Nigeria’s battle with Lassa fever in 2026 is entering a more lethal phase, even as new confirmed infections taper. Health authorities warn that deeper systemic gaps — not just the virus itself — are driving a rising death toll that now outpaces last year’s trends.

The Nigeria Centre for Disease Control and Prevention (NCDC) reports that 167 deaths from Lassa fever have been recorded so far in 2026, a figure that continues an upward trajectory despite a recent downturn in newly confirmed cases. According to the agency’s Epidemiological Week 13 update, there were 26 new confirmed infections in the latest week, down from 51 the week before — yet the overall burden remains high, with 663 confirmed cases flagged across multiple states.

The cumulative fatality rate now stands at about 25.2%, significantly above levels seen during the same period in 2025, when the case fatality rate hovered around 18.5%.
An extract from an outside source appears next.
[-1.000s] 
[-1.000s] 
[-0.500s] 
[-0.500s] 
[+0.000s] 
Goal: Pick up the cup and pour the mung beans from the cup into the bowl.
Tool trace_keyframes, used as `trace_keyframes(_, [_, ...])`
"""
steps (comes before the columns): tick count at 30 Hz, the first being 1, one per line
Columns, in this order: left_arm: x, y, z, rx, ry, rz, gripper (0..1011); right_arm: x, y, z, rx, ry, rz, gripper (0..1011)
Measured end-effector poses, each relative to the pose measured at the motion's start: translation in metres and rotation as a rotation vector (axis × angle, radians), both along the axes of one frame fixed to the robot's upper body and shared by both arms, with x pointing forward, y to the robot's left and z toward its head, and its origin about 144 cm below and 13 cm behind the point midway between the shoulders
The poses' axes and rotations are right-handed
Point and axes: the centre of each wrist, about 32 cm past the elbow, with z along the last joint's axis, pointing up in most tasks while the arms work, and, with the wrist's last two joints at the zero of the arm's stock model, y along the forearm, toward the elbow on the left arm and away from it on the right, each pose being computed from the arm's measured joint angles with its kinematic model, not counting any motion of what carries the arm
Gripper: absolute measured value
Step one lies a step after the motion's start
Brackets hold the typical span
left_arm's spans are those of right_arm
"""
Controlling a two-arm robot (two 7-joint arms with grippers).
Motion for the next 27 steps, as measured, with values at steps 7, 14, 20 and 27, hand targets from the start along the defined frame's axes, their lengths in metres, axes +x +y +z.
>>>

Major Nigerian outlets such as ThisDay, PM News Nigeria, and Tribune Online report largely the same figures and emphasize the rise in deaths despite weekly case declines. However, broader reporting also highlights that multiple states beyond the traditional endemic zones are now reporting infections, underscoring a wider geographic spread than some reports imply. Coverage by AllAfrica indicates confirmed cases are cropping up in places like Plateau, Gombe, and Kogi, suggesting that transmission is not confined to core states alone.

What most reports do not fully explore is the gap between infection control capacity and the disease’s seasonal dynamics, nor the implications of persistent high fatality rates for long‑term public health strategy.

At first glance, a decline in new confirmed cases could be good news. But the high proportion of deaths relative to confirmed infections tells a different public health story. Even as new case counts ebb, late presentation, delays in diagnosis, and gaps in access to care appear to be limiting survival. This pattern — where outbreaks decline in spread but rise in lethality — points to systemic challenges rather than just seasonal infection cycles.

Two key factors driving this trend:

Delayed Health‑Seeking Behaviour: Many patients only present to health facilities at advanced stages of illness, reducing the effectiveness of early treatment.

Resource Constraints: Persistent challenges with surveillance, laboratory access, and timely referrals likely contribute to fatal outcomes. These operational bottlenecks were noted even earlier in the outbreak season, when transport costs and reporting inconsistencies were blamed for slower responses.

Additionally, the demographic profile remains consistent: young adults aged about 21–30 are most affected, a trend seen in previous weeks of reporting and consistent with seasonal outbreaks.

Lassa fever in Nigeria is known to be endemic with seasonal peaks, particularly during the dry season from November to May when human‑rodent contact increases. Public health surveillance data from earlier in the year confirms this pattern: Weeks 6–8 of 2026 showed fluctuating new cases and escalating death counts, with an increasing case fatality rate compared to the same time last year.

Earlier in the season, cases and deaths climbed steadily across states beyond the usual hotspots, and last month’s reports highlighted the inclusion of more regions in the outbreak map, indicating a wider geographic footprint than in previous years.

The NCDC has activated a multi‑partner incident management system, collaborating with WHO, UNICEF, MSF, and others to intensify surveillance, contact tracing, public education, and infection prevention strategies. Authorities continue to press state governments to maintain community engagement and encourage early care‑seeking.

Despite no fresh healthcare worker infections this latest week, the enduring high fatality ratio suggests that clinical management, referral systems, and early detection capabilities remain insufficient in many areas.

The rising fatality rate in the midst of declining weekly cases signals a concerning disconnect: fewer new diagnoses but more deaths. Unless Nigeria improves early detection, access to supportive care, and community awareness, the outbreak could continue to claim lives disproportionately — even if overall transmission cools. Robust, sustained investment in public health infrastructure will be critical not just this season, but for managing future outbreaks.